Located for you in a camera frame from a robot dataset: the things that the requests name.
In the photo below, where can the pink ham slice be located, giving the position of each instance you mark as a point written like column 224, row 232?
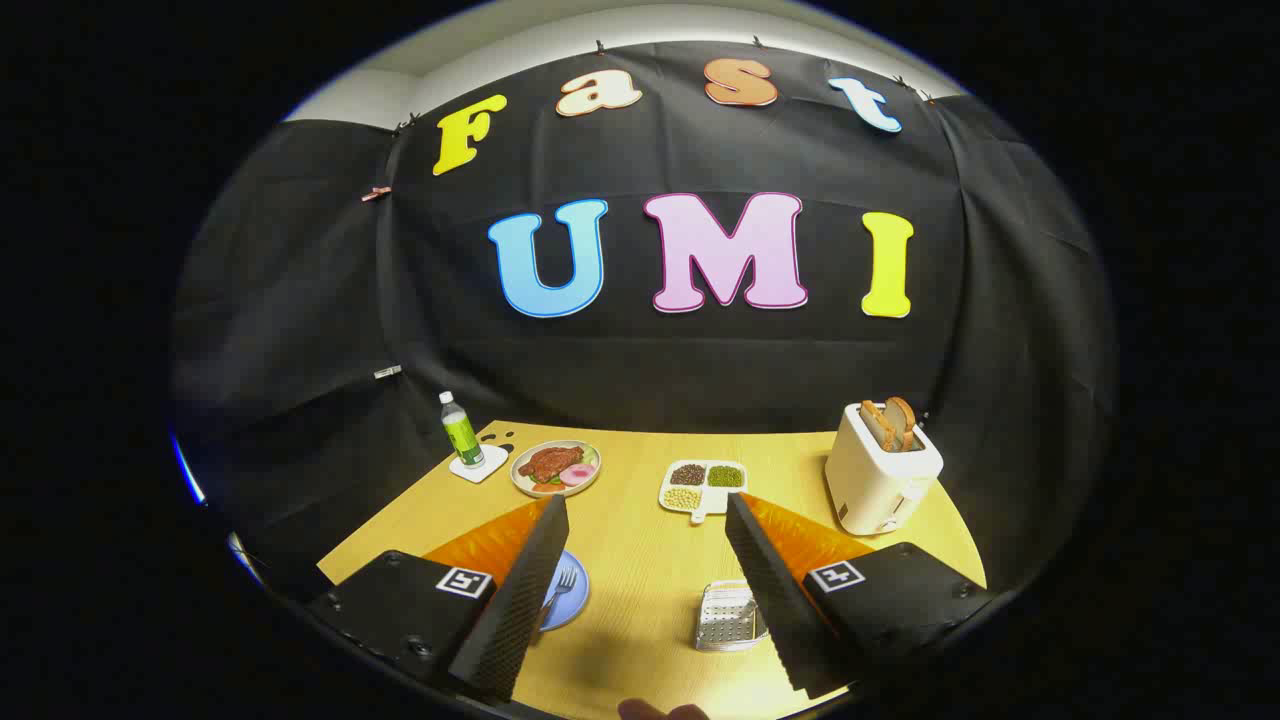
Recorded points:
column 578, row 475

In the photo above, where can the heap of green beans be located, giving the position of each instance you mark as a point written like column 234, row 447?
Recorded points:
column 726, row 477

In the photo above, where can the pink clip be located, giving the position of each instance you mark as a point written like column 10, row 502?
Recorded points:
column 376, row 194

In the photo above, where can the oval white food plate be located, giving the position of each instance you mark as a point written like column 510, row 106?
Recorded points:
column 519, row 473

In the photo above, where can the brown meat steak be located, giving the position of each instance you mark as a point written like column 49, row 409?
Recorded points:
column 548, row 463

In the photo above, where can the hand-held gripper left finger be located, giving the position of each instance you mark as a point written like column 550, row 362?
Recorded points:
column 520, row 610

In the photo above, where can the heap of dark red beans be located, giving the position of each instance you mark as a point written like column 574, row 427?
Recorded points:
column 687, row 474

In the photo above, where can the green label plastic bottle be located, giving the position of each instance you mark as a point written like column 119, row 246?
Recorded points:
column 462, row 435

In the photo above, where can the white toaster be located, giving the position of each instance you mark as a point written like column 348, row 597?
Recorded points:
column 875, row 490

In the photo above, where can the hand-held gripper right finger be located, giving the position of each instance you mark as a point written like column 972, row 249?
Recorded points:
column 780, row 610

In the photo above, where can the brown bread slice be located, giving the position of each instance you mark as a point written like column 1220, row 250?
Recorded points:
column 875, row 425
column 904, row 420

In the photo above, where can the blue round plate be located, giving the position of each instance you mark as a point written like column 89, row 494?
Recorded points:
column 575, row 605

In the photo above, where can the heap of yellow beans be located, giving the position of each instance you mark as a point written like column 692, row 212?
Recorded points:
column 682, row 498

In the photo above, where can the white divided dish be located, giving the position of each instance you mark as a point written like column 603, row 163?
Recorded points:
column 700, row 516

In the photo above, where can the white square coaster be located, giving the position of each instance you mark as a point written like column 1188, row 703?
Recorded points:
column 493, row 463

......

(Work instruction): With the pictures left out, return the listing above exactly as it stands.

(Answer section):
Located for you in a camera frame from a robot dataset: the things that the requests name.
In the photo below, where can the pink ham slice be located, giving the position of each instance you mark as a point written like column 224, row 232?
Recorded points:
column 578, row 475

In the photo above, where can the heap of green beans be located, giving the position of each instance you mark as a point written like column 234, row 447?
Recorded points:
column 726, row 477

In the photo above, where can the pink clip be located, giving the position of each instance you mark as a point written like column 10, row 502?
Recorded points:
column 376, row 194

In the photo above, where can the oval white food plate be located, giving the position of each instance you mark as a point written like column 510, row 106?
Recorded points:
column 519, row 473

In the photo above, where can the brown meat steak be located, giving the position of each instance you mark as a point written like column 49, row 409?
Recorded points:
column 548, row 463

In the photo above, where can the hand-held gripper left finger be located, giving the position of each instance you mark as a point written like column 550, row 362?
Recorded points:
column 520, row 610

In the photo above, where can the heap of dark red beans be located, giving the position of each instance you mark as a point written like column 574, row 427?
Recorded points:
column 687, row 474

In the photo above, where can the green label plastic bottle be located, giving the position of each instance you mark as a point written like column 119, row 246?
Recorded points:
column 462, row 435

In the photo above, where can the white toaster be located, giving the position of each instance you mark as a point written like column 348, row 597?
Recorded points:
column 875, row 490

In the photo above, where can the hand-held gripper right finger be located, giving the position of each instance you mark as a point written like column 972, row 249?
Recorded points:
column 780, row 610

In the photo above, where can the brown bread slice be located, giving the position of each instance you mark as a point written like column 1220, row 250?
Recorded points:
column 875, row 425
column 904, row 420

In the photo above, where can the blue round plate be located, giving the position of each instance you mark as a point written like column 89, row 494?
Recorded points:
column 575, row 605

In the photo above, where can the heap of yellow beans be located, giving the position of each instance you mark as a point written like column 692, row 212?
Recorded points:
column 682, row 498

In the photo above, where can the white divided dish be located, giving the position of each instance you mark as a point written like column 603, row 163?
Recorded points:
column 700, row 516

In the photo above, where can the white square coaster be located, giving the position of each instance you mark as a point written like column 1188, row 703?
Recorded points:
column 493, row 463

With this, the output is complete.